Locate every line below that contains the word "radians" and copy it.

BEGIN Data

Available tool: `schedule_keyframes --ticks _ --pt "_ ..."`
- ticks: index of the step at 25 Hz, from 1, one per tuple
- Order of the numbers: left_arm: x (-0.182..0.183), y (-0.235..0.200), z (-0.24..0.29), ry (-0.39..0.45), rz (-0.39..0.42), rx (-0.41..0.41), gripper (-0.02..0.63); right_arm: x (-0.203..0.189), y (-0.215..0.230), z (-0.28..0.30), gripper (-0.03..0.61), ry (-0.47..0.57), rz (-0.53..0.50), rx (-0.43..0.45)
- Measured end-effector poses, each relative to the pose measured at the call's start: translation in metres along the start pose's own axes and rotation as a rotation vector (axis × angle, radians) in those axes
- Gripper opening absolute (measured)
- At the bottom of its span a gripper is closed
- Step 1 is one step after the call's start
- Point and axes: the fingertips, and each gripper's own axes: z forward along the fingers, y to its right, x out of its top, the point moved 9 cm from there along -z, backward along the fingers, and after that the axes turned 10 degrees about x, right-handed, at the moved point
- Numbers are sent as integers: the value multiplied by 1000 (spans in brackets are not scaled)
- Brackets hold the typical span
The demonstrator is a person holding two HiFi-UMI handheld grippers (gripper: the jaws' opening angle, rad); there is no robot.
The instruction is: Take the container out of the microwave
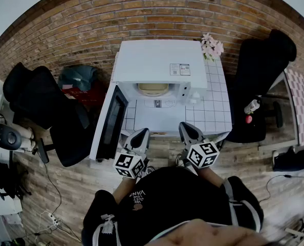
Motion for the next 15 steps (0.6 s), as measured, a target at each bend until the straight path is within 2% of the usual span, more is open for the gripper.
schedule_keyframes --ticks 7,15 --pt "-2 -2 0 -6 -2 -10 11 1 1 -1 5 -1 -8 -11" --pt "-7 4 4 0 -15 19 12 1 10 -3 6 25 -6 9"
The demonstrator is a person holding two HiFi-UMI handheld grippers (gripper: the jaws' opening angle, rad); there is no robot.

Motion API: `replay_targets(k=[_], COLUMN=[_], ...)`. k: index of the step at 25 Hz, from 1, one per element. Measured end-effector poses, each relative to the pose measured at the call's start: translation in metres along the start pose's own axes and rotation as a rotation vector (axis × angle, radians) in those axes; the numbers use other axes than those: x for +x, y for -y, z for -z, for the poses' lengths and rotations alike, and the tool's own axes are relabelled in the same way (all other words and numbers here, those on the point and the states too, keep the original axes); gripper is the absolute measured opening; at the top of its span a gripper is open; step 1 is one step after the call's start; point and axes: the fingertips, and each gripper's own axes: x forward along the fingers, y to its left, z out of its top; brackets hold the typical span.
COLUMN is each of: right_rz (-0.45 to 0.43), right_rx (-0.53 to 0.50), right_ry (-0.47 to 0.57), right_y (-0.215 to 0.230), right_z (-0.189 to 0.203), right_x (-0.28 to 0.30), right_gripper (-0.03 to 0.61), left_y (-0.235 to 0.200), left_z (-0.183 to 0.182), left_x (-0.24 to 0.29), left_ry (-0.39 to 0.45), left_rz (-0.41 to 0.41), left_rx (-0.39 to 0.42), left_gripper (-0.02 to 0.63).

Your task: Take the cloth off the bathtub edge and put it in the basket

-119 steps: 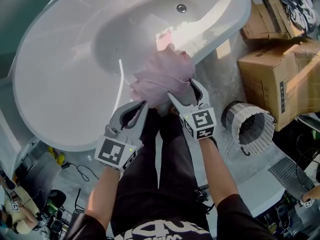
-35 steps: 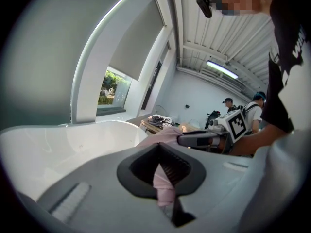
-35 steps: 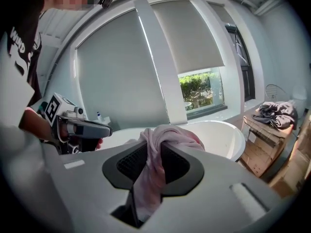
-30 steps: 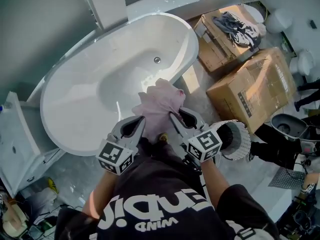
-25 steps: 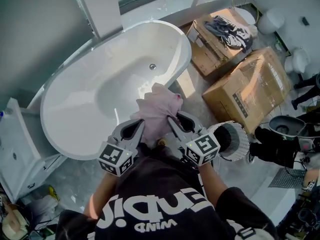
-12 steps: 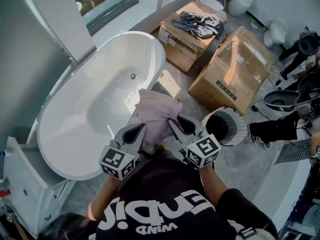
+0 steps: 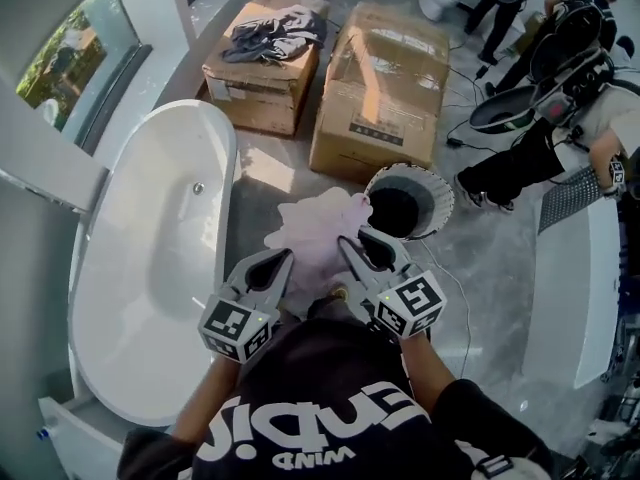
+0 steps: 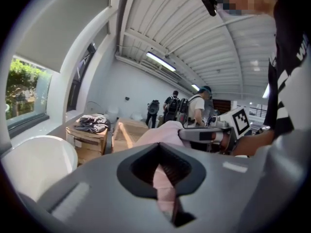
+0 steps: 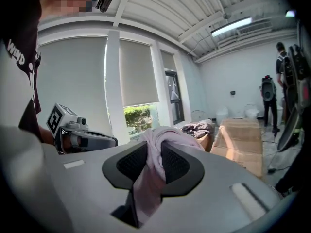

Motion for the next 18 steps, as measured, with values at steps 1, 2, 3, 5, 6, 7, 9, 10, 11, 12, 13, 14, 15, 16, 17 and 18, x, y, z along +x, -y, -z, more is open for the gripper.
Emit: replay_targets(k=[1, 2, 3, 5, 6, 7, 9, 10, 11, 12, 13, 14, 15, 16, 17, 18], right_rz=[0.037, 0.069, 0.101, 0.168, 0.199, 0.226, 0.278, 0.306, 0.334, 0.361, 0.386, 0.411, 0.433, 0.452, 0.469, 0.484], right_rx=[0.009, 0.017, 0.025, 0.044, 0.052, 0.060, 0.075, 0.083, 0.092, 0.100, 0.108, 0.117, 0.125, 0.133, 0.140, 0.146], right_ry=[0.007, 0.013, 0.018, 0.031, 0.037, 0.041, 0.047, 0.052, 0.057, 0.063, 0.068, 0.074, 0.079, 0.083, 0.088, 0.092], right_y=[0.010, 0.020, 0.030, 0.048, 0.056, 0.065, 0.080, 0.086, 0.092, 0.097, 0.101, 0.105, 0.109, 0.113, 0.117, 0.120], right_z=[0.001, 0.002, 0.003, 0.003, 0.002, 0.003, 0.004, 0.005, 0.007, 0.008, 0.009, 0.010, 0.011, 0.012, 0.013, 0.014], right_x=[-0.010, -0.020, -0.031, -0.053, -0.065, -0.076, -0.096, -0.105, -0.113, -0.121, -0.128, -0.135, -0.141, -0.147, -0.153, -0.159], right_gripper=[0.100, 0.100, 0.100, 0.100, 0.100, 0.100, 0.100, 0.100, 0.100, 0.100, 0.100, 0.100, 0.100, 0.100, 0.100, 0.100], left_y=[0.007, 0.014, 0.022, 0.038, 0.047, 0.055, 0.070, 0.077, 0.083, 0.088, 0.093, 0.098, 0.103, 0.108, 0.112, 0.116], left_z=[0.000, 0.000, 0.000, -0.003, -0.004, -0.006, -0.008, -0.008, -0.007, -0.007, -0.006, -0.006, -0.005, -0.004, -0.003, -0.003], left_x=[0.010, 0.019, 0.028, 0.047, 0.056, 0.065, 0.081, 0.088, 0.094, 0.100, 0.106, 0.111, 0.117, 0.122, 0.126, 0.131], left_ry=[-0.009, -0.018, -0.027, -0.048, -0.057, -0.063, -0.071, -0.076, -0.081, -0.088, -0.095, -0.103, -0.110, -0.116, -0.122, -0.127], left_rz=[0.032, 0.060, 0.087, 0.149, 0.177, 0.201, 0.242, 0.262, 0.283, 0.303, 0.323, 0.344, 0.363, 0.380, 0.395, 0.408], left_rx=[0.009, 0.016, 0.024, 0.042, 0.051, 0.058, 0.066, 0.070, 0.075, 0.079, 0.084, 0.089, 0.094, 0.099, 0.103, 0.105], left_gripper=[-0.003, -0.003, -0.003, -0.003, -0.003, -0.003, -0.003, -0.003, -0.003, -0.003, -0.003, -0.003, -0.003, -0.003, -0.003, -0.003])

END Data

Exercise answer:
- Measured end-effector poses, each relative to the pose measured at the call's start: translation in metres along the start pose's own axes and rotation as a rotation vector (axis × angle, radians) in those axes
Motion API: `replay_targets(k=[_], COLUMN=[_], ...)`. k: index of the step at 25 Hz, from 1, one per element. Measured end-effector poses, each relative to the pose measured at the call's start: translation in metres along the start pose's own axes and rotation as a rotation vector (axis × angle, radians) in those axes; the numbers use other axes than those: x for +x, y for -y, z for -z, for the poses' lengths and rotations alike, and the tool's own axes are relabelled in the same way (all other words and numbers here, those on the point and the states too, keep the original axes); gripper is the absolute measured opening; at the top of its span a gripper is open; step 1 is one step after the call's start; point and axes: the fingertips, and each gripper's own axes: x forward along the fingers, y to its left, z out of its top; brackets hold the typical span.

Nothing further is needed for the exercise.